* [Exercise brief] Give back the listing in full and exactly, leaving out the images.

....................

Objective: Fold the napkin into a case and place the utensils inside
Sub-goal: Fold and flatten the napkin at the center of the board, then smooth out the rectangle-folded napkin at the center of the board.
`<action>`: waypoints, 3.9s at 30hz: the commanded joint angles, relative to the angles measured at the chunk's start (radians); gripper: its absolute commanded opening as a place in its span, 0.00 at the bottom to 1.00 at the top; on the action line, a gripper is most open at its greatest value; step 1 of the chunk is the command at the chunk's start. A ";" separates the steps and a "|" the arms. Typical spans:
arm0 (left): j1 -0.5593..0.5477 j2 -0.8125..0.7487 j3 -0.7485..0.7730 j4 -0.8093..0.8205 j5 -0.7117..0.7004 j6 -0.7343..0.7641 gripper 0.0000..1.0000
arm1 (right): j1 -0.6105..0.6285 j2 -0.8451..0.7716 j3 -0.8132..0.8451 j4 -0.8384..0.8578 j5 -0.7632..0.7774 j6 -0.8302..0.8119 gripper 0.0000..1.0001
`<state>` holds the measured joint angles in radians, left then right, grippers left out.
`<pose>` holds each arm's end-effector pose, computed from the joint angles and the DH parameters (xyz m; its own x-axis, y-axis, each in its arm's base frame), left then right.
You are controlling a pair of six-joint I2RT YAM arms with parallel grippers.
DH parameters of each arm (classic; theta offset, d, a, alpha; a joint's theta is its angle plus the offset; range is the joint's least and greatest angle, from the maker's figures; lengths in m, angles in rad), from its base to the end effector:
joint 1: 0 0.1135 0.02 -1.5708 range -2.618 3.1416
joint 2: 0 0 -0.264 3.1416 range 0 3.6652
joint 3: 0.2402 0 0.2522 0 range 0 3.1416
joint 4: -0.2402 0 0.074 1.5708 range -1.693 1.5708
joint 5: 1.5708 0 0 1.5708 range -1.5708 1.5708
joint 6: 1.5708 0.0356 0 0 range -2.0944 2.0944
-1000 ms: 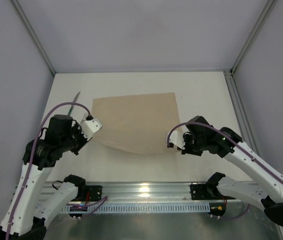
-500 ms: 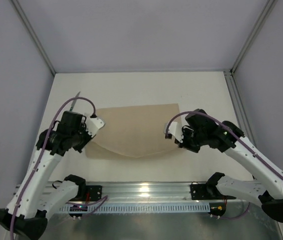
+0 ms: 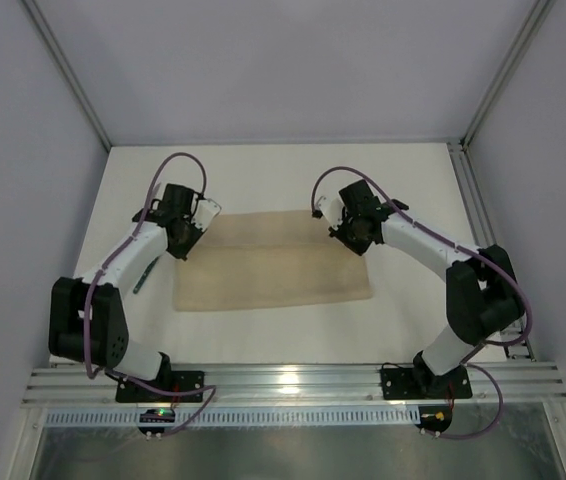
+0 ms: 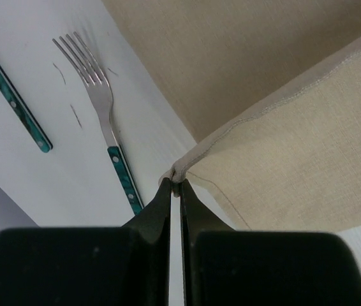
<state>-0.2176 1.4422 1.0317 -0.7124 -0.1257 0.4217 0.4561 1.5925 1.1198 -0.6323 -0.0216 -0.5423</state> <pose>0.2764 -0.0565 0.2340 -0.7370 0.5789 -0.3489 0.5073 0.8149 0.2804 0.2873 0.1418 0.2214 -0.4553 -0.7981 -0.3947 -0.7986 0.5620 -0.2153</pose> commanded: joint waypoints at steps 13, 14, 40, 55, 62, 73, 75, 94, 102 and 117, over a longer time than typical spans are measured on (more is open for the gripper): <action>0.061 0.222 0.183 0.174 -0.014 -0.027 0.00 | -0.068 0.221 0.268 0.122 0.118 0.042 0.04; 0.061 0.227 0.188 0.177 -0.015 -0.029 0.00 | -0.068 0.228 0.278 0.117 0.129 0.044 0.04; 0.063 0.388 0.297 0.264 0.014 -0.023 0.00 | -0.091 0.420 0.425 0.166 0.192 0.113 0.06; 0.064 0.454 0.358 0.297 0.041 -0.066 0.63 | -0.137 0.414 0.477 0.209 0.146 0.212 0.42; 0.092 0.219 0.254 0.108 0.123 -0.136 0.76 | -0.137 0.143 0.228 0.226 0.146 0.405 0.47; 0.092 0.063 -0.042 -0.004 0.190 -0.120 0.68 | -0.135 0.020 -0.098 0.094 0.040 0.686 0.47; 0.092 0.069 -0.051 0.001 0.179 -0.121 0.68 | -0.135 0.001 -0.156 0.108 0.037 0.700 0.47; 0.093 0.149 -0.124 -0.002 0.261 -0.078 0.00 | -0.137 -0.075 -0.345 0.171 -0.118 0.765 0.04; 0.093 -0.002 -0.199 -0.153 0.334 0.048 0.00 | -0.135 -0.330 -0.491 0.105 -0.193 0.866 0.04; 0.196 -0.103 0.031 -0.225 0.380 0.043 0.59 | -0.184 -0.412 -0.214 0.100 -0.096 0.814 0.44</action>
<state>-0.0677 1.2930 0.9310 -1.0214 0.2222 0.5106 0.3065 1.1034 0.7959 -0.6136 -0.1482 0.3511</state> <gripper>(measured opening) 0.594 0.449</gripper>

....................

* [Task solution]
Objective: Fold the napkin into a case and place the utensils inside
Sub-goal: Fold and flatten the napkin at the center of the board, then smooth out the rectangle-folded napkin at the center of the board.
`<action>`: waypoints, 3.9s at 30hz: the commanded joint angles, relative to the angles measured at the chunk's start (radians); gripper: its absolute commanded opening as a place in its span, 0.00 at the bottom to 1.00 at the top; on the action line, a gripper is most open at its greatest value; step 1 of the chunk is the command at the chunk's start. A ";" separates the steps and a "|" the arms. Typical spans:
arm0 (left): j1 -0.5593..0.5477 j2 -0.8125..0.7487 j3 -0.7485..0.7730 j4 -0.8093..0.8205 j5 -0.7117..0.7004 j6 -0.7343..0.7641 gripper 0.0000..1.0000
arm1 (right): j1 -0.6105..0.6285 j2 -0.8451..0.7716 j3 -0.8132..0.8451 j4 -0.8384..0.8578 j5 -0.7632..0.7774 j6 -0.8302..0.8119 gripper 0.0000..1.0001
`<state>` holds the measured joint angles in radians, left then right, grippers left out.
`<pose>` holds each arm's end-effector pose, computed from the joint angles and the DH parameters (xyz m; its own x-axis, y-axis, each in its arm's base frame), left then right.
You are controlling a pair of six-joint I2RT YAM arms with parallel grippers.
DH parameters of each arm (classic; theta offset, d, a, alpha; a joint's theta is its angle plus the offset; range is the joint's least and greatest angle, from the maker's figures; lengths in m, angles in rad), from its base to the end effector:
joint 1: 0 0.1135 0.02 -1.5708 range -2.618 3.1416
joint 2: 0 0 -0.264 3.1416 range 0 3.6652
joint 3: 0.2402 0 0.2522 0 range 0 3.1416
joint 4: -0.2402 0 0.074 1.5708 range -1.693 1.5708
joint 5: 1.5708 0 0 1.5708 range -1.5708 1.5708
joint 6: 1.5708 0.0356 0 0 range -2.0944 2.0944
-1000 ms: 
-500 ms: 
+0 ms: 
+0 ms: 
<state>-0.2176 1.4422 1.0317 -0.7124 -0.1257 0.4217 0.4561 1.5925 1.1198 -0.6323 -0.0216 -0.5423</state> <pose>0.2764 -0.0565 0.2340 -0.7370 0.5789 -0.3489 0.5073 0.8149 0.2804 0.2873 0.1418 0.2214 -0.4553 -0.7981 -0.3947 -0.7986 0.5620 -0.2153</pose> commanded: joint waypoints at steps 13, 14, 40, 55, 62, 73, 75, 94, 102 and 117, over a longer time than typical spans are measured on (more is open for the gripper): <action>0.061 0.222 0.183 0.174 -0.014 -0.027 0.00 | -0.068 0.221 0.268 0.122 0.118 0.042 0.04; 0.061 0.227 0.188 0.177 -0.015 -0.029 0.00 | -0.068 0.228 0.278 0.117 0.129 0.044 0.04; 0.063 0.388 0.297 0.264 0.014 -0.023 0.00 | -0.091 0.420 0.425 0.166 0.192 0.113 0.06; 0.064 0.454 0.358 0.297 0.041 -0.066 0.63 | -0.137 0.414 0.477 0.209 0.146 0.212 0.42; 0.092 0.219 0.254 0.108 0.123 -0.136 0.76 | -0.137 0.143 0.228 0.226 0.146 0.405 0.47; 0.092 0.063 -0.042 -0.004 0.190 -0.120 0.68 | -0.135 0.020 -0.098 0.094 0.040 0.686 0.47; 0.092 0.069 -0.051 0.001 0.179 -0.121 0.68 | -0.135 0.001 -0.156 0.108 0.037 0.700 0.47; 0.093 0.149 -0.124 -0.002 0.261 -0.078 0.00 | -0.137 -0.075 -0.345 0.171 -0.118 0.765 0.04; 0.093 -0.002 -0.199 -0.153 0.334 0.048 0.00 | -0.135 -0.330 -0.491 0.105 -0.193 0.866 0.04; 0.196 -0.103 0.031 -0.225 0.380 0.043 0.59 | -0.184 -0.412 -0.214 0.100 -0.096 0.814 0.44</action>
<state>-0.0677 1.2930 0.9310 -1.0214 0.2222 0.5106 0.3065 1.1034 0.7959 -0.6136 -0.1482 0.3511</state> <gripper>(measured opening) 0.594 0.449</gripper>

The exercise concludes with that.